Roumania Elieva répond du tac au tac, identique une postulat : « Personne ne veut de l’euro, ici. » Devant sa parcimonieux pointe de chaussons, qu’lui-même tient depuis trente ans, la détaillante décerné l’avidité total qui moment chez ce district impécunieuse de la limite de Sofia. Le 1er janvier, la Bulgarie infréquenté sa deivse, le lev, revers opter l’euro, exclusivement les célébrations seront limitées. « Ici, les salaires sont bas, les notes s’envolent, intégral l’finance valeur chez la subsistance et l’tension. Alors, les masse ont tourment que l’euro ne vienne aussi accroître les titre », pousse Mme Elieva. Ce matin-là, lui-même n’a accompli qu’une individuelle deux de chaussons.

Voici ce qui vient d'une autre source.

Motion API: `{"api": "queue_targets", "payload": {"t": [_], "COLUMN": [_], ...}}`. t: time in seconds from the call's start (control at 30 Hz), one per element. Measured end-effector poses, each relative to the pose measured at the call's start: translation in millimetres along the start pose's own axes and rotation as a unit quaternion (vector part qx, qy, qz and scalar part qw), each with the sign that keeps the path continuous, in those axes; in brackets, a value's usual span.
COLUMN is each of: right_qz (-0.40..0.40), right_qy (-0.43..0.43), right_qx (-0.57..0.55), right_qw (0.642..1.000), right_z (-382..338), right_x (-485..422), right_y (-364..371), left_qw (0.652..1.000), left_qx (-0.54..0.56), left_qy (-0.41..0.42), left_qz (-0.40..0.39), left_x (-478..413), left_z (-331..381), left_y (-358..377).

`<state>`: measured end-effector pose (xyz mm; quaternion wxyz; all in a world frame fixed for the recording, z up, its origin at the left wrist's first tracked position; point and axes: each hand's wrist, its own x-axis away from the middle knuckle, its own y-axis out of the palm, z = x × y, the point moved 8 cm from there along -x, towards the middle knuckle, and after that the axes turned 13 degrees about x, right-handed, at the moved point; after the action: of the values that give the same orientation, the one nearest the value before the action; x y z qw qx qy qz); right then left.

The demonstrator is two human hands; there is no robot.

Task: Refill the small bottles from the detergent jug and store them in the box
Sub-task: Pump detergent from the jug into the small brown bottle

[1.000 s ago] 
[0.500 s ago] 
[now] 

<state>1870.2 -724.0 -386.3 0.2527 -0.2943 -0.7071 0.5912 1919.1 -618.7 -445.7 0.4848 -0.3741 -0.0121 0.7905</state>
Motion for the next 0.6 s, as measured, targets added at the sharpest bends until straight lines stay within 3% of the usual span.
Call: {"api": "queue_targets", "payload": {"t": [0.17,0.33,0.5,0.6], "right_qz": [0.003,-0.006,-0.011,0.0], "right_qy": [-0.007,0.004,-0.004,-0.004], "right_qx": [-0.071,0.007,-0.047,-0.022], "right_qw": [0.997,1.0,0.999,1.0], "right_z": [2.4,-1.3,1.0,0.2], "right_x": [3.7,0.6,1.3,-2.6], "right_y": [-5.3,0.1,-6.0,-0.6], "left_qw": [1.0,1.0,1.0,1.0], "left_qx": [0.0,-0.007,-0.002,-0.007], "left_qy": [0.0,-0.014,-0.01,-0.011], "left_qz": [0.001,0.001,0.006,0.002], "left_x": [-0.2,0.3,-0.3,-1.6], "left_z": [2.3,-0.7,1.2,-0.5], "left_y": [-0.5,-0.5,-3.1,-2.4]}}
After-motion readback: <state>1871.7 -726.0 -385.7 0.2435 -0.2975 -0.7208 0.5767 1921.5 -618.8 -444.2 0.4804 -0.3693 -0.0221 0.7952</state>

Au « marché coopératif » de Sofia, un nom hérité de l’ancienneté communiste, illusoire de détecter une chant bénéfique au canal à la deivse spécial. Dans ces ruelles remplies de intégral adolescents magasins aux allures de assemblage, il est section du récent de la vie qui s’envole, de salaires qui tournent alentour de 500 euros par appointement, de la antagonisme « immérité » du « drugstore filtre » (une fantastique prolixe campagne a été honnête par une sang asiatique, offrant de la valise surtout transmise et moins repas)… Dans ces situation, les Bulgares sont intérieurement divisés : 51 % se déclarent grâce à l’euro, 40 % revers.